▶ _DATA TO PROCESS_
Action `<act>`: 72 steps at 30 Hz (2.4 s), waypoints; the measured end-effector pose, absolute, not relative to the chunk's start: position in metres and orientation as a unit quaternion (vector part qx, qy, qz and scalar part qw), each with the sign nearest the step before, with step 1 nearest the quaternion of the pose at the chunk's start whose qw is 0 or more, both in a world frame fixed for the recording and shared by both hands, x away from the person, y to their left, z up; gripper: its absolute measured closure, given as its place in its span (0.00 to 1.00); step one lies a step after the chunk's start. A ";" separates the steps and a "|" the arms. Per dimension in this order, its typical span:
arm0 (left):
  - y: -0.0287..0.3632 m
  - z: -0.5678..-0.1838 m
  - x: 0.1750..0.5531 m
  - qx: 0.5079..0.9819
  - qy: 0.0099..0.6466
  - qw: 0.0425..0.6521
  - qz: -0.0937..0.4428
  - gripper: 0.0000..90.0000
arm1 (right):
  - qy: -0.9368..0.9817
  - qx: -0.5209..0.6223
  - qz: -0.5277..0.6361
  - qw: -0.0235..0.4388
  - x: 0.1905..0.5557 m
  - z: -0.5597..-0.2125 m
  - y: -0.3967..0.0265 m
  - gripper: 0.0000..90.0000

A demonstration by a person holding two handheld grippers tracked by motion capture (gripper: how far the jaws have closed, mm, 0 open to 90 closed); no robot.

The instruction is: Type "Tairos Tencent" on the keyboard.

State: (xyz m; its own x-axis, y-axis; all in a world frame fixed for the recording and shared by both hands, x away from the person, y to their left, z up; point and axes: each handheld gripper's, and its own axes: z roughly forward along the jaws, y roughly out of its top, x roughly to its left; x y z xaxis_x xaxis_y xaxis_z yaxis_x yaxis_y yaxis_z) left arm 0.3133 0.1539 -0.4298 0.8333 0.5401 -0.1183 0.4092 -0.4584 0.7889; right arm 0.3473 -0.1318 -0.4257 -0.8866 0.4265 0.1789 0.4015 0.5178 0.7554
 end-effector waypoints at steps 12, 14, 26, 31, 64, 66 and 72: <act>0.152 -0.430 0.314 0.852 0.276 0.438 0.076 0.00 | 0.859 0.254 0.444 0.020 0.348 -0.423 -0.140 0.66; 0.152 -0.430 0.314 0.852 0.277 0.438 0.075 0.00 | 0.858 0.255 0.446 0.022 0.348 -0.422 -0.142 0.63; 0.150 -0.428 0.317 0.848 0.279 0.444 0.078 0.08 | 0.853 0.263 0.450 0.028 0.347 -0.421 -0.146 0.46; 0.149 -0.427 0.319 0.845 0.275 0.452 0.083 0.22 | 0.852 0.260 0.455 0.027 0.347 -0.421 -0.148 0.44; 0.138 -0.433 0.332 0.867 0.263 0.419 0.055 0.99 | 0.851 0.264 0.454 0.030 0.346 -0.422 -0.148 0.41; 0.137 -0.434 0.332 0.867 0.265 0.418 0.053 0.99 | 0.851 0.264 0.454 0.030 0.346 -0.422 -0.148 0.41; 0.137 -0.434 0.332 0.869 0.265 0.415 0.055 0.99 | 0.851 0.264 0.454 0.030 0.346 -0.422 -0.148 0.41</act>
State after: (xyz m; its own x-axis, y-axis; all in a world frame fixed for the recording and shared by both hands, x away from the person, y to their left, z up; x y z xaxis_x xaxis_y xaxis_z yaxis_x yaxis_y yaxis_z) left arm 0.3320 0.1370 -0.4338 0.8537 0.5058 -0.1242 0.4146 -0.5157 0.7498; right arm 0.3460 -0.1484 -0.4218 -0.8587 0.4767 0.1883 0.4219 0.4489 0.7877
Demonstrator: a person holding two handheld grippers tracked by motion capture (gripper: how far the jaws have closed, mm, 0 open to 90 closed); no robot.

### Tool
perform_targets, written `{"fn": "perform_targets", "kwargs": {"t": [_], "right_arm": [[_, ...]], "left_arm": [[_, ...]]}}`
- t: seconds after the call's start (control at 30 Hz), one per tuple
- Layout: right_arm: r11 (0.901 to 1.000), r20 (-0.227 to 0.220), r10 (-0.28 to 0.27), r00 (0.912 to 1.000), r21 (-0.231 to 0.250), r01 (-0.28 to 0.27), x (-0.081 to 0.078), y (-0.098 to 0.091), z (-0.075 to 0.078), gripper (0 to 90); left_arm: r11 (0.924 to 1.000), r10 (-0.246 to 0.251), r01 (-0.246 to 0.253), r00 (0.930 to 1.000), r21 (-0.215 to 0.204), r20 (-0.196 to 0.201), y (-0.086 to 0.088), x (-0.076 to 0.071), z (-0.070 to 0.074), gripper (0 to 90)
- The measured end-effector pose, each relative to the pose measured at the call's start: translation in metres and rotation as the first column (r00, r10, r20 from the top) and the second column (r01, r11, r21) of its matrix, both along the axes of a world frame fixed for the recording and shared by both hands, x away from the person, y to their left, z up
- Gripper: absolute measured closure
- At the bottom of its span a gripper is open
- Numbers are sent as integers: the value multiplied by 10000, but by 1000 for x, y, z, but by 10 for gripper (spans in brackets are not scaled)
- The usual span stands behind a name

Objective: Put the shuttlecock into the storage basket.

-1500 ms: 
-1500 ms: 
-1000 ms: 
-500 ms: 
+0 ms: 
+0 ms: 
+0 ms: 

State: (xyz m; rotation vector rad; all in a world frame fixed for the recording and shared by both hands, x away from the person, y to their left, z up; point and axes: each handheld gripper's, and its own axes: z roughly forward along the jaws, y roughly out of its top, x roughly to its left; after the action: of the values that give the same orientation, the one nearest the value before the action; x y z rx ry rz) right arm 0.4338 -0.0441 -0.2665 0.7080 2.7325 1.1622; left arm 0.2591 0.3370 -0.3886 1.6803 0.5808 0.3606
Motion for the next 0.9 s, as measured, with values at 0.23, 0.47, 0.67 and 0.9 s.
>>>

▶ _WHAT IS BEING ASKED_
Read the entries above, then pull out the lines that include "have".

▶ _COMPLETED TASK_
A demonstration by a person holding two handheld grippers tracked by motion capture (gripper: how far the jaws have closed, mm, 0 open to 90 closed); no robot.
Demonstrator: a person holding two handheld grippers tracked by motion capture (gripper: how far the jaws have closed, mm, 0 open to 90 closed); no robot.

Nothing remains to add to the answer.